Select, from the data, each line where "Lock" occurs.

◆ THE RECORDS
= Beginning of Section =

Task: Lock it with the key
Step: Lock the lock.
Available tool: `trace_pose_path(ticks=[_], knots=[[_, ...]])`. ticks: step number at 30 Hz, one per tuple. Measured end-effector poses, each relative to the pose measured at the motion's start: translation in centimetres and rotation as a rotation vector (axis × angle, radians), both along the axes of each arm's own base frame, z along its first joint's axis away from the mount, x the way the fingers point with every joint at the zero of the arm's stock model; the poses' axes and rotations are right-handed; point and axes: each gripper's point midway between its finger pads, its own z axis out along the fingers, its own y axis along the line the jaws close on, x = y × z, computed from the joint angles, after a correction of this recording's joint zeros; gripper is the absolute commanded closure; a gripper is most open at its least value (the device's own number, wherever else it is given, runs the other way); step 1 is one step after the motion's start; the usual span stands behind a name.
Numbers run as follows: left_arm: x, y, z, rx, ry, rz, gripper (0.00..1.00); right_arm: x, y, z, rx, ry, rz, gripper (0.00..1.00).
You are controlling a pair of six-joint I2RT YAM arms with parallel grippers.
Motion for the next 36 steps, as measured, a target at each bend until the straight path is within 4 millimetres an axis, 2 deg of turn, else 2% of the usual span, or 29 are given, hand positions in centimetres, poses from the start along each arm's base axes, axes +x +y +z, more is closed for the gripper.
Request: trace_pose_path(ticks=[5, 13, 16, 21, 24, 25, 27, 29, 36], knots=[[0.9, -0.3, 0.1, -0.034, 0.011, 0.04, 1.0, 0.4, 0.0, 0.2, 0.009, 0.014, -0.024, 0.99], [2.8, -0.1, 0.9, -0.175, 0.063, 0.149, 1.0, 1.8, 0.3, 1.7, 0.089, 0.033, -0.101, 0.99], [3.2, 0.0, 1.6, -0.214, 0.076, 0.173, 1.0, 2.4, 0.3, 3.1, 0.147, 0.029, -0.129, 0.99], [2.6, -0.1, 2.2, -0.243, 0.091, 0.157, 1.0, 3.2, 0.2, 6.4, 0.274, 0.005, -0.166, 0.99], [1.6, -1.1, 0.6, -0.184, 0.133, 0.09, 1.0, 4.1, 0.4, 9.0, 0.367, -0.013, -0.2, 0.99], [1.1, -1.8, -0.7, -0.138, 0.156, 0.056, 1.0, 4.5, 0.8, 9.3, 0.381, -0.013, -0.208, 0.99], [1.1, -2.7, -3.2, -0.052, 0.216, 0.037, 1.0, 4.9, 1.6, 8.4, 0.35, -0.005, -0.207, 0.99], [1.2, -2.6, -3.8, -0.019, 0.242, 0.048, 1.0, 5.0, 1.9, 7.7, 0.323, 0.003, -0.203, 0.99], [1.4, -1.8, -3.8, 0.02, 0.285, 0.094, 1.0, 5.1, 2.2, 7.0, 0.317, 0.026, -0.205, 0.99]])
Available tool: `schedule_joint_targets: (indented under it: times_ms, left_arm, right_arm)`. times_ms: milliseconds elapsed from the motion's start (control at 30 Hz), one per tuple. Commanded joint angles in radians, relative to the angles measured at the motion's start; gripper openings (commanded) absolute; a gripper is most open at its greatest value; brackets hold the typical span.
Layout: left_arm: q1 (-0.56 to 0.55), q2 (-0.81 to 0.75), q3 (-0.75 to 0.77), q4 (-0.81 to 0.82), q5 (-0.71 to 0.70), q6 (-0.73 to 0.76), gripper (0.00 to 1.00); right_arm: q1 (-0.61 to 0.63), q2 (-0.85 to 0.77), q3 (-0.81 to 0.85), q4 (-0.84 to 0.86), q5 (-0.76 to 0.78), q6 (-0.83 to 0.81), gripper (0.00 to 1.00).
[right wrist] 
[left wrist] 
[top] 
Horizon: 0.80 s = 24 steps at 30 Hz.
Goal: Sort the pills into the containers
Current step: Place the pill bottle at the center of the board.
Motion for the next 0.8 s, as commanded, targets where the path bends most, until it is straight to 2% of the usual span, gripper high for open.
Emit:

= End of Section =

◆ REPLY
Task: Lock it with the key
Step: Lock the lock.

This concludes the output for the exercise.